Following the Scottish Government's decision to call in Donald Trump's application for a golf resort in Aberdeenshire, BBC Scotland's Colin Wight travelled to Trump Tower in New York for an exclusive interview with the tycoon.
Donald Trump is excited.
He's in his office on the 26th floor of Trump Tower on New York's Fifth Avenue and the phones are ringing. Share prices are plummeting.
This, he says with relish, is a challenge. And say what you like about Trump, the man loves a fight.
All this and it's his third wedding anniversary to third wife Melania.
So with more than enough going on in Trumpworld is he still happy to discuss golf? Sure, he's always happy to discuss golf.
I'm in New York to meet The Donald and see what he's provided for golfers here.
At Westchester in the village of Briarcliff Manor, less than an hour's drive away upstate, members include Jack Nicholson, Clint Eastwood and former president Bill Clinton.

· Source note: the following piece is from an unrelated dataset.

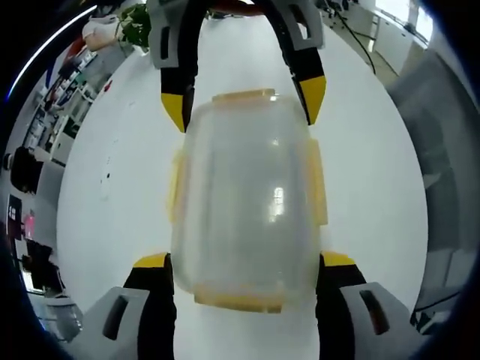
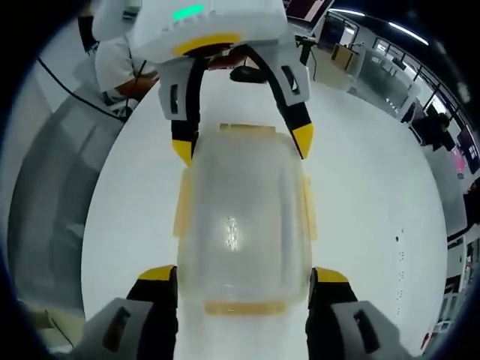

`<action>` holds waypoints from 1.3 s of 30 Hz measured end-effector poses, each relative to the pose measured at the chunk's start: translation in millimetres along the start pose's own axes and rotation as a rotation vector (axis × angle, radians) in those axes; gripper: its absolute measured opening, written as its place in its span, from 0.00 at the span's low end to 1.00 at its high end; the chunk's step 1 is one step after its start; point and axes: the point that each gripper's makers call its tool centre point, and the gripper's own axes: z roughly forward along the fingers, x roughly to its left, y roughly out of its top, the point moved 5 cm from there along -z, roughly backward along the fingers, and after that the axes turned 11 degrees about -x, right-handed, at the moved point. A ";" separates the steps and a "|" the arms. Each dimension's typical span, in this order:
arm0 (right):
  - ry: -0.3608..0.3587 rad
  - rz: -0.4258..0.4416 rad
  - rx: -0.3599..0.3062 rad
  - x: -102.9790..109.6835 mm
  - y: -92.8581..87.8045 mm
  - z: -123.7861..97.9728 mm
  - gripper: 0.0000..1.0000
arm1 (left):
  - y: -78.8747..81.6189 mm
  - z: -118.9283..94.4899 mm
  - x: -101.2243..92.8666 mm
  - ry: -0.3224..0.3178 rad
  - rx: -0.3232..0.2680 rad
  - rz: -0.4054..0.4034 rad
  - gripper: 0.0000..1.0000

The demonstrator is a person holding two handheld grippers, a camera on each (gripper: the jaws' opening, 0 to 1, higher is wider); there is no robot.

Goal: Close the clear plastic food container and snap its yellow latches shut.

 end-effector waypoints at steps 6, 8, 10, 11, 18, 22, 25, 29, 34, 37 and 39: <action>0.000 0.000 0.008 -6.8 1.6 1.1 0.69 | -1.1 1.1 6.4 0.001 0.000 0.000 0.75; 0.001 -0.001 0.012 -8.2 1.7 1.3 0.69 | -1.7 1.6 8.3 0.002 0.002 0.000 0.75; 0.003 -0.001 0.012 -8.9 1.7 1.3 0.69 | -2.0 1.3 9.1 0.002 0.000 0.001 0.75; 0.004 -0.002 0.010 -8.7 1.9 0.8 0.69 | -2.0 1.3 9.4 0.002 -0.001 0.000 0.75; -0.005 0.000 0.002 -9.6 1.4 1.3 0.71 | -2.2 1.3 9.4 0.008 -0.007 0.002 0.76; -0.012 0.032 -0.028 -7.9 3.3 -2.5 0.72 | -3.9 0.4 11.9 0.032 -0.006 -0.019 0.79; -0.032 0.035 -0.032 -8.3 2.4 -5.9 0.72 | -1.6 -3.3 15.3 0.049 -0.037 -0.034 0.87; -0.066 0.039 -0.058 -6.9 5.5 -12.0 0.74 | 1.7 -8.4 14.9 0.059 -0.056 -0.050 0.83; -0.092 0.066 -0.095 -2.2 6.6 -18.2 0.75 | -2.2 -9.7 8.7 0.058 -0.050 -0.061 0.85; -0.119 0.085 -0.109 0.5 4.7 -23.7 0.75 | -1.9 -12.8 3.3 0.067 -0.061 -0.072 0.85; -0.137 0.110 -0.115 2.1 2.3 -26.9 0.75 | -2.6 -14.2 1.9 0.079 -0.064 -0.083 0.85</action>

Their names are on their lockers. Membership, which costs $350,000, is not cheap.
Even with the healthy exchange rate, that's a big-time commitment to a good walk spoiled.
The 13th hole here is the most expensive in the United States. It boasts two waterfalls and cost $7m.
'Beautiful and elegant'
The course is closed over the winter, but on the coldest day so far they switch the waterfalls on - using 5,000 gallons a minute. Trump is keen to impress.

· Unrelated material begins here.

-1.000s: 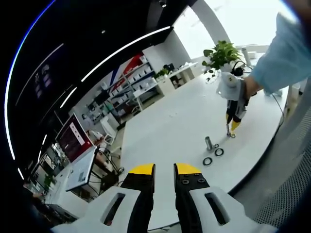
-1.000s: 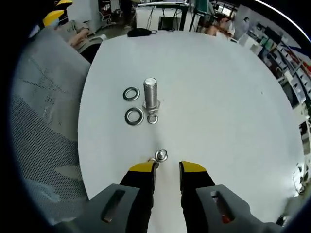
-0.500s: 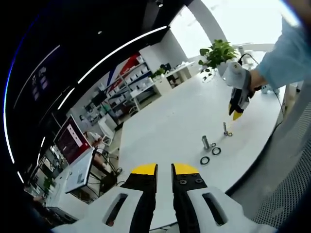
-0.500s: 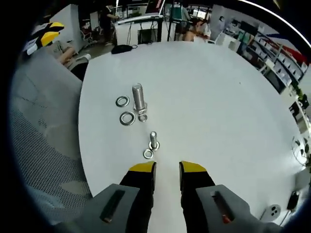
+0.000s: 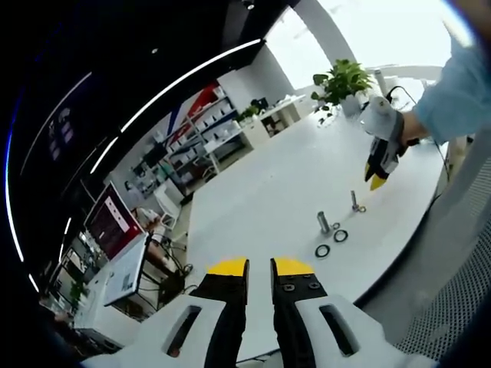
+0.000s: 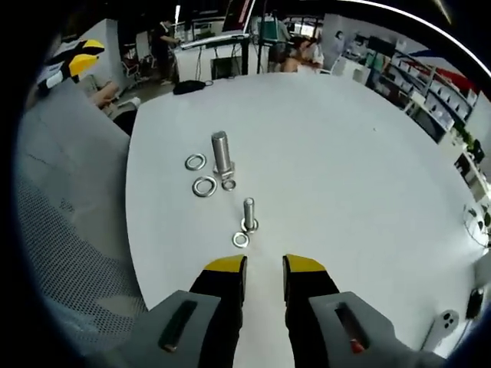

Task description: Place the washer onto the threaded stud by aligning its center hole with the stud, sliding it down to the base, and recovering from edge contact or off-axis alignment until the washer reaches the visible bottom stop.

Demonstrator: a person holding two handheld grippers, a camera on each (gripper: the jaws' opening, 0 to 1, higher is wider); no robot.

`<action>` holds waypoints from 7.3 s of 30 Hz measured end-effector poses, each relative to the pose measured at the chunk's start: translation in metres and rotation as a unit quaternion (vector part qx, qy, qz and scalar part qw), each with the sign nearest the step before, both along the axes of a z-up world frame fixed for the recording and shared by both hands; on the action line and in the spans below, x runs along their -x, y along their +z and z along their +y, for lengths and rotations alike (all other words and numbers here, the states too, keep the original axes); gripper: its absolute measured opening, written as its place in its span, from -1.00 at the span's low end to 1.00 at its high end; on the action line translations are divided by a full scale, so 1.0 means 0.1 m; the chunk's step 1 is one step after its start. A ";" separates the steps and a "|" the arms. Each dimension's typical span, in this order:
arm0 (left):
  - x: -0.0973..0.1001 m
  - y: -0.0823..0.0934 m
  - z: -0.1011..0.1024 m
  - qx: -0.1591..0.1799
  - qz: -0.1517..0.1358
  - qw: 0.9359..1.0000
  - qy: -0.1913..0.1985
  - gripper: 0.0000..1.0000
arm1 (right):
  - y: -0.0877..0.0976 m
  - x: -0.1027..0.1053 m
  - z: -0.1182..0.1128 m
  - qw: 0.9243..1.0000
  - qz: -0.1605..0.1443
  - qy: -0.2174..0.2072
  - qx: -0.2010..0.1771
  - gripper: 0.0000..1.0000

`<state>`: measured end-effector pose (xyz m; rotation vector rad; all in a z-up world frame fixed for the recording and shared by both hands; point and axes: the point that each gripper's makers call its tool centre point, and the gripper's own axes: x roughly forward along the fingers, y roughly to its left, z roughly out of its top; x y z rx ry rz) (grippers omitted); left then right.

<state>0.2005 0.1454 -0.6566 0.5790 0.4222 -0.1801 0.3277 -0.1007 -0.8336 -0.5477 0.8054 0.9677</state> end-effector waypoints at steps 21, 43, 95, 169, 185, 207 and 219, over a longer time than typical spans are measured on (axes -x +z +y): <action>-0.01 0.00 0.06 0.007 0.001 1.000 0.011 -0.83 | -0.31 0.07 0.28 0.998 0.036 0.043 0.023 -0.59; -0.01 0.00 0.07 0.011 0.002 1.000 0.015 -0.83 | -0.42 0.05 0.31 0.997 0.036 0.044 0.042 -0.70; -0.01 0.00 0.08 0.012 0.000 1.000 0.014 -0.83 | -0.42 0.06 0.39 0.996 0.039 0.070 0.036 -0.66; -0.01 -0.01 0.05 0.007 0.004 1.000 0.010 -0.83 | 0.17 -0.16 0.50 0.974 -0.018 0.192 0.119 -0.73; -0.01 -0.02 0.06 0.008 0.007 1.000 0.011 -0.83 | 0.11 -0.17 0.54 0.967 0.004 0.212 0.144 -0.73; -0.01 -0.07 0.09 0.007 0.018 1.000 0.015 -0.83 | -0.31 -0.16 0.55 0.958 0.035 0.225 0.172 -0.73; -0.01 -0.08 0.08 0.007 0.019 1.000 0.013 -0.83 | -0.33 -0.17 0.57 0.958 0.043 0.226 0.171 -0.68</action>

He's very happy to discuss his plans for the Menie Estate on the Aberdeenshire coast.
It will, he says, be one of the most beautiful jobs of its kind anywhere in the world. It will top everything else and won't be done in an "atrocious" way. It will be done in a "beautiful and elegant way".
But others are not so sure - especially environmentalists and some local residents.
Trump wants to build two courses, a 450-bedroom hotel, 950 holiday homes and 500 residential units. Half of the championship course will be on a site of special scientific interest.
Jack Nicholson is a member of one of Mr Trump's exclusive clubs
Trump reveals that he originally wanted at least twice as much housing on the 1,500 acre site, but decided against it.
But he insists the environmental work required means he does need the housing to pay for it - otherwise, he says, he'd "lose his shirt".
On public access, he says he will obey the laws of Scotland.
Will it be a closed, gated community? Not decided yet. That will depend on the market.
But despite all the bluster, all the hyperbole, Trump still seems genuinely hurt at the rejection of his plans by Aberdeenshire Council's infrastructure committee.
He can't understand why a project which he claims is so popular came to be thrown out by what he calls "a little roadblock".
He claims he's the real environmentalist.
And he denies he's only in it to line his own pockets, arguing that the jobs will be skilled and all that will work its way back into the local economy.
He admires the first minister, calling Alex Salmond "an amazing man".
He says the Scottish Government did a "great service" in calling in the application.
Trump says his team did nothing inappropriate and amazingly he's honoured by the parliamentary inquiry into the handling of the affair. The reason? It may bring change and help Scotland.
Donald Trump, like everyone else, is still awaiting a final decision on Menie. But he has no plans to walk away unless the decision is made for him.
The end result, he says, will be worth all the effort - a "magnificent and majestic" development.
He knows some people fight him simply because he is Donald Trump.
But, he says, that's also why others support him - and he claims that sometimes even his one-time enemies later join his clubs.
Will it ever happen in Scotland? Who knows, he hopes so.
"Now, if you don't mind," he says, "I have a few calls to make."
I bet, and let's hope he remembered the anniversary card.